§ PROBLEM STATEMENT: Repeat the listing below in full, keeping each word as given.

*** THE RECORDS Section Begins ***

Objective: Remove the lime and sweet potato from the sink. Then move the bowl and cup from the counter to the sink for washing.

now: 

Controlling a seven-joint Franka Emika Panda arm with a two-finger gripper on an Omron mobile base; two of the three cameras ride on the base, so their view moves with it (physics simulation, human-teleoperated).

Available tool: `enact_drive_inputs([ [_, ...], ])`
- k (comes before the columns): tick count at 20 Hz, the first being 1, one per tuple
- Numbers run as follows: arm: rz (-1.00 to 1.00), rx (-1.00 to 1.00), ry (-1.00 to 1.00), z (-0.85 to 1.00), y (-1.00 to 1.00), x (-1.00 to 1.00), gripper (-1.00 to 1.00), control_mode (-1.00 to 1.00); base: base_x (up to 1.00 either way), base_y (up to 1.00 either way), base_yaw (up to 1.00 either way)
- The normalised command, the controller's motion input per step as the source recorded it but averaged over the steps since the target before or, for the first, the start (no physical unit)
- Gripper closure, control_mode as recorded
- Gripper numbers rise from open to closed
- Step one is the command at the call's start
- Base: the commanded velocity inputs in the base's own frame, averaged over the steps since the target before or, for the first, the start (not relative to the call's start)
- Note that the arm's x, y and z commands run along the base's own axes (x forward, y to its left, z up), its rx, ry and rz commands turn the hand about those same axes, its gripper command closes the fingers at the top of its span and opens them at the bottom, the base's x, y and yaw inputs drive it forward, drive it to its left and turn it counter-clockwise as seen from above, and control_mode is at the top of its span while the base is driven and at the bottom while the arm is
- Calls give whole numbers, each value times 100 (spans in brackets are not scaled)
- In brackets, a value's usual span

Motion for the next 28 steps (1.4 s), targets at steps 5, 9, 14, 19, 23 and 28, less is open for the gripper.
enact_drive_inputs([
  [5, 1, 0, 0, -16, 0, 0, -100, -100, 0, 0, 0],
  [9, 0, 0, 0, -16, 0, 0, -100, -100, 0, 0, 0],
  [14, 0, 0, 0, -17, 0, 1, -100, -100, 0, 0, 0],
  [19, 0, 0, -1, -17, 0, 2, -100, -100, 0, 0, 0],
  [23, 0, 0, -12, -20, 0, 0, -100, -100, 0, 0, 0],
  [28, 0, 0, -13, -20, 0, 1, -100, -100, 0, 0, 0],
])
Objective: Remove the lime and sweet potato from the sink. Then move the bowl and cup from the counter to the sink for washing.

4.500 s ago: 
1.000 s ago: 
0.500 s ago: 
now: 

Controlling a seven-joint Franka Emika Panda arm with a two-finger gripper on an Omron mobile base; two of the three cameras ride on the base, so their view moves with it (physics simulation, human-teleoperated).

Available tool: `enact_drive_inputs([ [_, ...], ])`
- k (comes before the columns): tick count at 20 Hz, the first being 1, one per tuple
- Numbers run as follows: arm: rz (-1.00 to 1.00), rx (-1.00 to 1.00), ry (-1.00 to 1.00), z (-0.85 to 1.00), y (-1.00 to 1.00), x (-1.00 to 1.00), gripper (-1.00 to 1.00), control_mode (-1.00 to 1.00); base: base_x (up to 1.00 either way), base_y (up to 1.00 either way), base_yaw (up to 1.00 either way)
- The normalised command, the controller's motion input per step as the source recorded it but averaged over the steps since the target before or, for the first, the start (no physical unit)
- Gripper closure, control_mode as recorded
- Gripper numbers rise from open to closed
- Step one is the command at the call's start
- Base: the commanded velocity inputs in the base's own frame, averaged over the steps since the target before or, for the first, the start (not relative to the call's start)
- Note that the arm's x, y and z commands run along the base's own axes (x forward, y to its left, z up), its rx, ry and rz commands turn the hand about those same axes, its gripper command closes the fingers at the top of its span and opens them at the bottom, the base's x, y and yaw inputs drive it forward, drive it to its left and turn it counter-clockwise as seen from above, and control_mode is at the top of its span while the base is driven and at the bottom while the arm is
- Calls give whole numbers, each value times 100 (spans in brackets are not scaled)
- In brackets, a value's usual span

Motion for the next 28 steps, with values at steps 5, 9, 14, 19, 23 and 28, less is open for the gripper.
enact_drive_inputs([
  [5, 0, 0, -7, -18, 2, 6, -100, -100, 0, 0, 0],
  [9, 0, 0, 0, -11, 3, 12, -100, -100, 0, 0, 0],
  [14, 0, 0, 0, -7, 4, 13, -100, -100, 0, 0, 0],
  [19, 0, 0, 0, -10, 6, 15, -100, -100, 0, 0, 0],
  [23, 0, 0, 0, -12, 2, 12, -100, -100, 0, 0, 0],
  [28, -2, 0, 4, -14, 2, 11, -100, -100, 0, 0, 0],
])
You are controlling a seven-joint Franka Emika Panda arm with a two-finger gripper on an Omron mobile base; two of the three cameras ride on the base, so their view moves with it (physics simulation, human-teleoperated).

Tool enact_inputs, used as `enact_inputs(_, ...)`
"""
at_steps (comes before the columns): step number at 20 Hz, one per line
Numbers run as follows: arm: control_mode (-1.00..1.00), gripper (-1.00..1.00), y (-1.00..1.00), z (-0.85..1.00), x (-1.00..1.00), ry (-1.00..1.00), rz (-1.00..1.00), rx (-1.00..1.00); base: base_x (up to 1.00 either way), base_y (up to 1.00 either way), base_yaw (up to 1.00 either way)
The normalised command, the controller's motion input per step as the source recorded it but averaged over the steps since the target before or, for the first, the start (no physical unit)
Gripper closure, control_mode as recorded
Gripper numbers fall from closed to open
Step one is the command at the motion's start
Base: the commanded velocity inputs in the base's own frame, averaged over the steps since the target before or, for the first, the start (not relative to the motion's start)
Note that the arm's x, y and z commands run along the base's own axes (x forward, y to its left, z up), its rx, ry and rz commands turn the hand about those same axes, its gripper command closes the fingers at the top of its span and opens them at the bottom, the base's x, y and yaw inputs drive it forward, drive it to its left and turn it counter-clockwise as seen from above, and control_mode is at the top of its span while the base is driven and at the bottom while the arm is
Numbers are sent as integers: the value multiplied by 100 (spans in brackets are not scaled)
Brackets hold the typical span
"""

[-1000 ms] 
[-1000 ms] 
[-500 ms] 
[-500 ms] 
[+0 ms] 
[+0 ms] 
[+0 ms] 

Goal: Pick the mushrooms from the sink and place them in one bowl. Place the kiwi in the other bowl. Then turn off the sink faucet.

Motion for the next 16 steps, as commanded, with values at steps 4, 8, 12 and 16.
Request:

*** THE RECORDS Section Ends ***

§ TASK RESULT:
Objective: Remove the lime and sweet potato from the sink. Then move the bowl and cup from the counter to the sink for washing.

now: 

Controlling a seven-joint Franka Emika Panda arm with a two-finger gripper on an Omron mobile base; two of the three cameras ride on the base, so their view moves with it (physics simulation, human-teleoperated).

Available tool: `enact_drive_inputs([ [_, ...], ])`
- k (comes before the columns): tick count at 20 Hz, the first being 1, one per tuple
- Numbers run as follows: arm: rz (-1.00 to 1.00), rx (-1.00 to 1.00), ry (-1.00 to 1.00), z (-0.85 to 1.00), y (-1.00 to 1.00), x (-1.00 to 1.00), gripper (-1.00 to 1.00), control_mode (-1.00 to 1.00); base: base_x (up to 1.00 either way), base_y (up to 1.00 either way), base_yaw (up to 1.00 either way)
- The normalised command, the controller's motion input per step as the source recorded it but averaged over the steps since the target before or, for the first, the start (no physical unit)
- Gripper closure, control_mode as recorded
- Gripper numbers rise from open to closed
- Step one is the command at the call's start
- Base: the commanded velocity inputs in the base's own frame, averaged over the steps since the target before or, for the first, the start (not relative to the call's start)
- Note that the arm's x, y and z commands run along the base's own axes (x forward, y to its left, z up), its rx, ry and rz commands turn the hand about those same axes, its gripper command closes the fingers at the top of its span and opens them at the bottom, the base's x, y and yaw inputs drive it forward, drive it to its left and turn it counter-clockwise as seen from above, and control_mode is at the top of its span while the base is driven and at the bottom while the arm is
- Calls give whole numbers, each value times 100 (spans in brackets are not scaled)
- In brackets, a value's usual span

Motion for the next 28 steps (1.4 s), targets at steps 5, 9, 14, 19, 23 and 28, less is open for the gripper.
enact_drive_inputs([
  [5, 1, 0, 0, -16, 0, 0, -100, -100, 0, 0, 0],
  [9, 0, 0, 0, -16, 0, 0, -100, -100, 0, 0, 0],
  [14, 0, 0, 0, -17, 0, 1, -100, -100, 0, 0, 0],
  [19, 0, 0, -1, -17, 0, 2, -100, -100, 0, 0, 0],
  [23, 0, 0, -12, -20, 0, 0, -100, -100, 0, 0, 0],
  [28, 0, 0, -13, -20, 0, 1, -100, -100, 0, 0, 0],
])
Objective: Remove the lime and sweet potato from the sink. Then move the bowl and cup from the counter to the sink for washing.

4.500 s ago: 
1.000 s ago: 
0.500 s ago: 
now: 

Controlling a seven-joint Franka Emika Panda arm with a two-finger gripper on an Omron mobile base; two of the three cameras ride on the base, so their view moves with it (physics simulation, human-teleoperated).

Available tool: `enact_drive_inputs([ [_, ...], ])`
- k (comes before the columns): tick count at 20 Hz, the first being 1, one per tuple
- Numbers run as follows: arm: rz (-1.00 to 1.00), rx (-1.00 to 1.00), ry (-1.00 to 1.00), z (-0.85 to 1.00), y (-1.00 to 1.00), x (-1.00 to 1.00), gripper (-1.00 to 1.00), control_mode (-1.00 to 1.00); base: base_x (up to 1.00 either way), base_y (up to 1.00 either way), base_yaw (up to 1.00 either way)
- The normalised command, the controller's motion input per step as the source recorded it but averaged over the steps since the target before or, for the first, the start (no physical unit)
- Gripper closure, control_mode as recorded
- Gripper numbers rise from open to closed
- Step one is the command at the call's start
- Base: the commanded velocity inputs in the base's own frame, averaged over the steps since the target before or, for the first, the start (not relative to the call's start)
- Note that the arm's x, y and z commands run along the base's own axes (x forward, y to its left, z up), its rx, ry and rz commands turn the hand about those same axes, its gripper command closes the fingers at the top of its span and opens them at the bottom, the base's x, y and yaw inputs drive it forward, drive it to its left and turn it counter-clockwise as seen from above, and control_mode is at the top of its span while the base is driven and at the bottom while the arm is
- Calls give whole numbers, each value times 100 (spans in brackets are not scaled)
- In brackets, a value's usual span

Motion for the next 28 steps, with values at steps 5, 9, 14, 19, 23 and 28, less is open for the gripper.
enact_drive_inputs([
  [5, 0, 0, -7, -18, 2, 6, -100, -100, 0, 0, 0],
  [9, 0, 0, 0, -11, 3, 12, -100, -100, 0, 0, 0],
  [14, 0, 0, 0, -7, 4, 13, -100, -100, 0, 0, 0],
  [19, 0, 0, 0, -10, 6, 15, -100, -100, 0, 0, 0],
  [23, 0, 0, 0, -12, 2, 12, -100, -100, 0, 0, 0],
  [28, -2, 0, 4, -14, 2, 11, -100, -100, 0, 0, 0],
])
You are controlling a seven-joint Franka Emika Panda arm with a two-finger gripper on an Omron mobile base; two of the three cameras ride on the base, so their view moves with it (physics simulation, human-teleoperated).

Tool enact_inputs, used as `enact_inputs(_, ...)`
"""
at_steps (comes before the columns): step number at 20 Hz, one per line
Numbers run as follows: arm: control_mode (-1.00..1.00), gripper (-1.00..1.00), y (-1.00..1.00), z (-0.85..1.00), x (-1.00..1.00), ry (-1.00..1.00), rz (-1.00..1.00), rx (-1.00..1.00); base: base_x (up to 1.00 either way), base_y (up to 1.00 either way), base_yaw (up to 1.00 either way)
The normalised command, the controller's motion input per step as the source recorded it but averaged over the steps since the target before or, for the first, the start (no physical unit)
Gripper closure, control_mode as recorded
Gripper numbers fall from closed to open
Step one is the command at the motion's start
Base: the commanded velocity inputs in the base's own frame, averaged over the steps since the target before or, for the first, the start (not relative to the motion's start)
Note that the arm's x, y and z commands run along the base's own axes (x forward, y to its left, z up), its rx, ry and rz commands turn the hand about those same axes, its gripper command closes the fingers at the top of its span and opens them at the bottom, the base's x, y and yaw inputs drive it forward, drive it to its left and turn it counter-clockwise as seen from above, and control_mode is at the top of its span while the base is driven and at the bottom while the arm is
Numbers are sent as integers: the value multiplied by 100 (spans in brackets are not scaled)
Brackets hold the typical span
"""

[-1000 ms] 
[-1000 ms] 
[-500 ms] 
[-500 ms] 
[+0 ms] 
[+0 ms] 
[+0 ms] 

Goal: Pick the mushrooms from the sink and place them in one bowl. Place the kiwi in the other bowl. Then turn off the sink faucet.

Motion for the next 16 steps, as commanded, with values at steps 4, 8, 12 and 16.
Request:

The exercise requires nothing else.